Violences, menaces de mort sur ses voisins, outrages et menaces sur les policiers, rien ne semble pouvoir l’arrêter. La dernière fois pourtant, Élisabeth Gadoullet a été claire : «Malgré votre âge (83 ans, NDLR), vous allez vous retrouver en prison».
La dernière fois il y a à peine quelques mois, il comparaissait pour violences (encore) sur ses voisins qui n’en peuvent mais et ne songent plus qu’à une seule chose : déménager.

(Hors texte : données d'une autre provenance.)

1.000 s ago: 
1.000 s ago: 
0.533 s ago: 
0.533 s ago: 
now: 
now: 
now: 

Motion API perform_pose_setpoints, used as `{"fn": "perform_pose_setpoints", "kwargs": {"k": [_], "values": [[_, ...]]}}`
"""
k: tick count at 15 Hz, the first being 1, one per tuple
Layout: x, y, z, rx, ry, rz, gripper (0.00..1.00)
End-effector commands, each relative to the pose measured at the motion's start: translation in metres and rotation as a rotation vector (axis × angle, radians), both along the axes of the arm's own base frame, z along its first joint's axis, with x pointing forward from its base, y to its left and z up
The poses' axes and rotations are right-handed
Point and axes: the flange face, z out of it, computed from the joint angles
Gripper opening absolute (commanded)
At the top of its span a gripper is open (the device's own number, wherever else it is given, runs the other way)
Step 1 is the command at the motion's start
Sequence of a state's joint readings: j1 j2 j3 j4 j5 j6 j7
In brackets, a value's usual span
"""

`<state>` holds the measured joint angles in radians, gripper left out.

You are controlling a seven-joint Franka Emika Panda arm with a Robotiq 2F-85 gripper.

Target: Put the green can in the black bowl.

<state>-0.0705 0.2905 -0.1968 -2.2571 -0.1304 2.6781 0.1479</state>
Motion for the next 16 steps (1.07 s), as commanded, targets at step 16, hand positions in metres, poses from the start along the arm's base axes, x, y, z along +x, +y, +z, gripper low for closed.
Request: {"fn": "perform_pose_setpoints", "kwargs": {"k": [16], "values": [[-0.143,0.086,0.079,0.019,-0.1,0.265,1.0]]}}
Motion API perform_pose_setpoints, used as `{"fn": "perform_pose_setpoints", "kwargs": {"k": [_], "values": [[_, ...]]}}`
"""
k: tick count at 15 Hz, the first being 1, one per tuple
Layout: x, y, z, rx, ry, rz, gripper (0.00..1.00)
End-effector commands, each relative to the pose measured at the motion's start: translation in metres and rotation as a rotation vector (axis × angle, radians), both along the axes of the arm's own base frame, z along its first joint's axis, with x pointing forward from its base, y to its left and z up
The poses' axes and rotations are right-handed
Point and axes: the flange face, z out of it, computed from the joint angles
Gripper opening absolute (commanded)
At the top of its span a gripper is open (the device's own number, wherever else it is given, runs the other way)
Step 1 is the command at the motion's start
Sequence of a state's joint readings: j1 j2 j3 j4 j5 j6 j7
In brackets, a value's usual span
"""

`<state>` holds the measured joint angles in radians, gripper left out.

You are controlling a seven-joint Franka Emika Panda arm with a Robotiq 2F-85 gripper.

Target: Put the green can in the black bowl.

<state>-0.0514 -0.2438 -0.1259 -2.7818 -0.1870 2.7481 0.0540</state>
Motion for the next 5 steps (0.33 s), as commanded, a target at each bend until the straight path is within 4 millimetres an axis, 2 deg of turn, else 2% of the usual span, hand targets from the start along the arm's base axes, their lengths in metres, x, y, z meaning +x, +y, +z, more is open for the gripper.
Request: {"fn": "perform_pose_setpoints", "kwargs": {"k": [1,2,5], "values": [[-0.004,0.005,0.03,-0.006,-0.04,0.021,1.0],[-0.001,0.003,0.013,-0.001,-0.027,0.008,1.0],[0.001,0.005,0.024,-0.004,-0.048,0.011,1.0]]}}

C’est là que la présidente l’avait solennellement averti. Cette fois, il comparaît pour tout autre chose. Dans le cadre de ses multiples infractions, pour lesquelles il fait systématiquement appel, la cour d’appel lui avait infligé une suspension du permis de conduire. Bien entendu, Jean Debets n’avait pas voulu le rendre. Du coup, la suspension a fini par se transformer en annulation qui lui a été notifiée par les policiers, venus le prévenir personnellement.
Le retraité s’offusque : «Alors ma voiture est prise en otage ? Ah, c’est beau !» Comme ce jugement n’avait pas trait aux violences coutumières, il échappe pour cette fois à la prison ferme.